No, it isn't. Good LoD models do not increase the upload cost.

 


shaniqua Sahara wrote:

while i'm here i'd like to also mention that most "content creators" are people trying to have fun making things, their not trying to be artists or have the know how to make everything as otptimal as it could be.

Yes, and as I said earlier in this thread, we have to distinguish between the people who create just for their own enjoyment and those who expect to get paid for their work here.

 


shaniqua Sahara wrote:

i say turn up your LOD settings to where you can, make what you like how you like and go to town. eventually some will get better at it and others won't. that's sLife. we're all different sorts and stripes in it together whether we like it or not.

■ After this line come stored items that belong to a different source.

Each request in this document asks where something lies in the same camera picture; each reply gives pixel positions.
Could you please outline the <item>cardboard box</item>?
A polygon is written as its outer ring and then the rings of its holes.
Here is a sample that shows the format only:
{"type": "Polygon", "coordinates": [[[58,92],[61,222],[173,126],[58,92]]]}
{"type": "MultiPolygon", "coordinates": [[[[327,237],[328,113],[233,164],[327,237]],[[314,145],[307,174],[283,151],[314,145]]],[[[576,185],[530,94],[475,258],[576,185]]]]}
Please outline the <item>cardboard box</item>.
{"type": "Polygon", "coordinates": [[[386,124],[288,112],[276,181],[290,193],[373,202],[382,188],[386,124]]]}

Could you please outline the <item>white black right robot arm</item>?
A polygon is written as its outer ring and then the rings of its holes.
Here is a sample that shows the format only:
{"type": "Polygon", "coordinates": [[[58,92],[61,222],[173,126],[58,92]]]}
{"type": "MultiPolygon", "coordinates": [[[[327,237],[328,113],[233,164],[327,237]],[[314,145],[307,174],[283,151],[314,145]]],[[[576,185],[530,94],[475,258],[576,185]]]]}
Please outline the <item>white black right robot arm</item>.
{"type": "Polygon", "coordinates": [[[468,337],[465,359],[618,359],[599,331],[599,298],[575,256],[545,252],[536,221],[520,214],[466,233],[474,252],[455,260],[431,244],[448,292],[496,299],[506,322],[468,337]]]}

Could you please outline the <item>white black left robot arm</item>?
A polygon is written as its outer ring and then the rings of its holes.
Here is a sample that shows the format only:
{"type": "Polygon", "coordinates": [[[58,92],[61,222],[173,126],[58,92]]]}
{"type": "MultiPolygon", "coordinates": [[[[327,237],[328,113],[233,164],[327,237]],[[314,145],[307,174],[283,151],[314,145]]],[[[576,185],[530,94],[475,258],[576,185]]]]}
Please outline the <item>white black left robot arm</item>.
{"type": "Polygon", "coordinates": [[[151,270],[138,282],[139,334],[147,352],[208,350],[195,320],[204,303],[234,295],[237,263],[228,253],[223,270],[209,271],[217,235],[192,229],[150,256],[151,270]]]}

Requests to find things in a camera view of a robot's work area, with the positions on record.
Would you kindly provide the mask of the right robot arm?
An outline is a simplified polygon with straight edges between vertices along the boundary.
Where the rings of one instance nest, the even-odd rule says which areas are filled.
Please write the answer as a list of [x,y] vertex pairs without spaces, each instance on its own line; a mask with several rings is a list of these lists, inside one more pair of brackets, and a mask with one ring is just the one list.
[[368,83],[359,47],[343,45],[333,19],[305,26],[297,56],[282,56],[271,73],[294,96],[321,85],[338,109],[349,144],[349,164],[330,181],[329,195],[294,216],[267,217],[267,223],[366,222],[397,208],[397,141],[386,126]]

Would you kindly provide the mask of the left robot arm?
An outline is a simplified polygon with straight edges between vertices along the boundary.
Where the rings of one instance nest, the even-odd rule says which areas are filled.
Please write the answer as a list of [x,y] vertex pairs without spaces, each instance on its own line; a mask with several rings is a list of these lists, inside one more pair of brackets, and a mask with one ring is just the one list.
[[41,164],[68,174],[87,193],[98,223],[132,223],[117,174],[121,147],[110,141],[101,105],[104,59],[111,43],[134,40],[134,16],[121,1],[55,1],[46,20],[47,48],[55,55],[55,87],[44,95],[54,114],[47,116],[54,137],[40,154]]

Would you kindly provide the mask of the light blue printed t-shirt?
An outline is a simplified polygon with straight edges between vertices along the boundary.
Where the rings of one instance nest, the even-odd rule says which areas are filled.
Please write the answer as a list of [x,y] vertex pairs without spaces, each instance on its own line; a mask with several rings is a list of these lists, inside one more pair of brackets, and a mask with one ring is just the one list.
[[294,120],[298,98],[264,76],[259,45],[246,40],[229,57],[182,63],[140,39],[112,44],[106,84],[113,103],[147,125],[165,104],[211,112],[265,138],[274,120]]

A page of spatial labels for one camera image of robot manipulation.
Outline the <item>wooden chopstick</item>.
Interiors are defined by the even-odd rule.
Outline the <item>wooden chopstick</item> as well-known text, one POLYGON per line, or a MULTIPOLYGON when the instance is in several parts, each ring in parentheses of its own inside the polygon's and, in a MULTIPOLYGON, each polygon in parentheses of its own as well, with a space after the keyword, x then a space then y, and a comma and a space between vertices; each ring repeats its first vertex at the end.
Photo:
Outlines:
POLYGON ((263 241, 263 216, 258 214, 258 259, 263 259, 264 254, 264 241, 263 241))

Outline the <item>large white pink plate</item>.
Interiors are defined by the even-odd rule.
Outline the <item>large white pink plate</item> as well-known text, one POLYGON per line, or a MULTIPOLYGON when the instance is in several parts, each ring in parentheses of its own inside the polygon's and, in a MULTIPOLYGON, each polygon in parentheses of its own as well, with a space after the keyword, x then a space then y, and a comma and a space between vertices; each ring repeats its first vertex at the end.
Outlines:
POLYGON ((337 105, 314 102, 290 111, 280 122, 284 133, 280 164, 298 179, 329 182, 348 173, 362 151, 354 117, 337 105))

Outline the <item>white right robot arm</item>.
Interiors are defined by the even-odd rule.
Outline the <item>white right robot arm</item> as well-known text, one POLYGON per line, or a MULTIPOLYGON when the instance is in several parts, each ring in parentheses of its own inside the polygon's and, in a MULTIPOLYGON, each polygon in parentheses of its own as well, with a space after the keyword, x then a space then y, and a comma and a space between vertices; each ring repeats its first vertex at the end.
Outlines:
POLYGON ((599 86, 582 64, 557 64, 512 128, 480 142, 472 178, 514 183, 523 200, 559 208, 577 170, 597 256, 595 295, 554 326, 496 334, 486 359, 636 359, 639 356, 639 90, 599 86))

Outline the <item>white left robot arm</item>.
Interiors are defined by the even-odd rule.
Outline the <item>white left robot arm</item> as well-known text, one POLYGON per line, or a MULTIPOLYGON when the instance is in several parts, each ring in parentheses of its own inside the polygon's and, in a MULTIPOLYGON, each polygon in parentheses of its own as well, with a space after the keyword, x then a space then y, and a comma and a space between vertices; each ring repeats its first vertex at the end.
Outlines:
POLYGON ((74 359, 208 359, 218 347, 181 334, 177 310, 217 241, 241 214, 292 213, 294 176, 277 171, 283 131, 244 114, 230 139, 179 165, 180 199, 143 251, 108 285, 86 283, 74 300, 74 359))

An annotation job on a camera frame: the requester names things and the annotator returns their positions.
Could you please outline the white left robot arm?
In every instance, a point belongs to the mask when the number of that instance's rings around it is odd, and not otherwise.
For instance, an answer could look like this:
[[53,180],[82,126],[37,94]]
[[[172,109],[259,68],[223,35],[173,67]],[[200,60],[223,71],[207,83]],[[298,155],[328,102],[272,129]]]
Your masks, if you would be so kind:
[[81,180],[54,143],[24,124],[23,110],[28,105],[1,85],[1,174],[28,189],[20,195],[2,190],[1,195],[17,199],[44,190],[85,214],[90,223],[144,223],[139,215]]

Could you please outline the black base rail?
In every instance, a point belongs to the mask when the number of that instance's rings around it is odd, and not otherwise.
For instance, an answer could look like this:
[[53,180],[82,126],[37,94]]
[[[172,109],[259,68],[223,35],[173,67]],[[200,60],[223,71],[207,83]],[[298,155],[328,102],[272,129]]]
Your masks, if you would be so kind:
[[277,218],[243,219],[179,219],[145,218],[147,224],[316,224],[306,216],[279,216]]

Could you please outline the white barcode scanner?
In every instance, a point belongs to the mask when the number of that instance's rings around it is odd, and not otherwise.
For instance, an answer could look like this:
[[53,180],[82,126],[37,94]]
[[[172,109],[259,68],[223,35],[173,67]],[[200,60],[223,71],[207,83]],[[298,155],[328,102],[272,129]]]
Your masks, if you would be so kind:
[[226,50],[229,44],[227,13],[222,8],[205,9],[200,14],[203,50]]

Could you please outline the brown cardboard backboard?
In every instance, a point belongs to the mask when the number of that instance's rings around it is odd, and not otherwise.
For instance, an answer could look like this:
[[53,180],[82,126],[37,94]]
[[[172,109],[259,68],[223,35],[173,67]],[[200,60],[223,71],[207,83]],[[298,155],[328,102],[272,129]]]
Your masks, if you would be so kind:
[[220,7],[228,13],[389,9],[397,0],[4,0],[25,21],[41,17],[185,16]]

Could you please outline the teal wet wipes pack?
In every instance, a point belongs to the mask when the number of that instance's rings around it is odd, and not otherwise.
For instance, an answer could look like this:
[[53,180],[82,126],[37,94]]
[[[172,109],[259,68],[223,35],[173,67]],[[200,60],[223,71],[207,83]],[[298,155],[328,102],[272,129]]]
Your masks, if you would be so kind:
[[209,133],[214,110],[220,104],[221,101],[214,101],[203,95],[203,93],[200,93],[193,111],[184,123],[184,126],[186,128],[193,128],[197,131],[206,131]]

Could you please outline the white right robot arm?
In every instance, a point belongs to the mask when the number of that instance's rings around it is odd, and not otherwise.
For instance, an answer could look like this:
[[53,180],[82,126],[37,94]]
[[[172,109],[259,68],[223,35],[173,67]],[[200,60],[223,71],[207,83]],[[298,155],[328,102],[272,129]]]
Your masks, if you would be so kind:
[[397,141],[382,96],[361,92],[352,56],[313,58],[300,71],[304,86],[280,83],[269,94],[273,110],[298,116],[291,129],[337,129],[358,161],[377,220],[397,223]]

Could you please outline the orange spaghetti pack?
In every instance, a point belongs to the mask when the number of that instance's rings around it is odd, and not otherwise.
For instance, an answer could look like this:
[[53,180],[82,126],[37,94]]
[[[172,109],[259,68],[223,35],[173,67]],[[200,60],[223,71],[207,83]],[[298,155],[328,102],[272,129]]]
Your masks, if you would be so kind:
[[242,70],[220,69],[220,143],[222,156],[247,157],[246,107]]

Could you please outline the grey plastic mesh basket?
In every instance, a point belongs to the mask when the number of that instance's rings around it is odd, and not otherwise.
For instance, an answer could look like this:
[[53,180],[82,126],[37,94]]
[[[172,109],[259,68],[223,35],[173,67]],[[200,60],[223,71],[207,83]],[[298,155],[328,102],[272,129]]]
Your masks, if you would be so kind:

I may be a blue eyed idealist but to me this is very much about making Second Life accessable to more people. Higher LoD setting means higher hardware requirements and not everybody who might enjoy Second Life are willing and able to pay for that.

Just one quick and random comparasion: I haven't tried either of them but judging by the stats a Nvidia GeForce GT 740 should be able to perform about the same at LoD setting 1 as a GeForce GTX 980 at LoD setting 4. The price difference is about 320 dollars. That is the actual cost we all have to pay for poorly optimized cotnent in Second Life (actually it's even more since the 980 also needs a bigger and more expensive power supply - not sure how much that adds to the price). A few extra cents in upload charges is nothing by comparasion.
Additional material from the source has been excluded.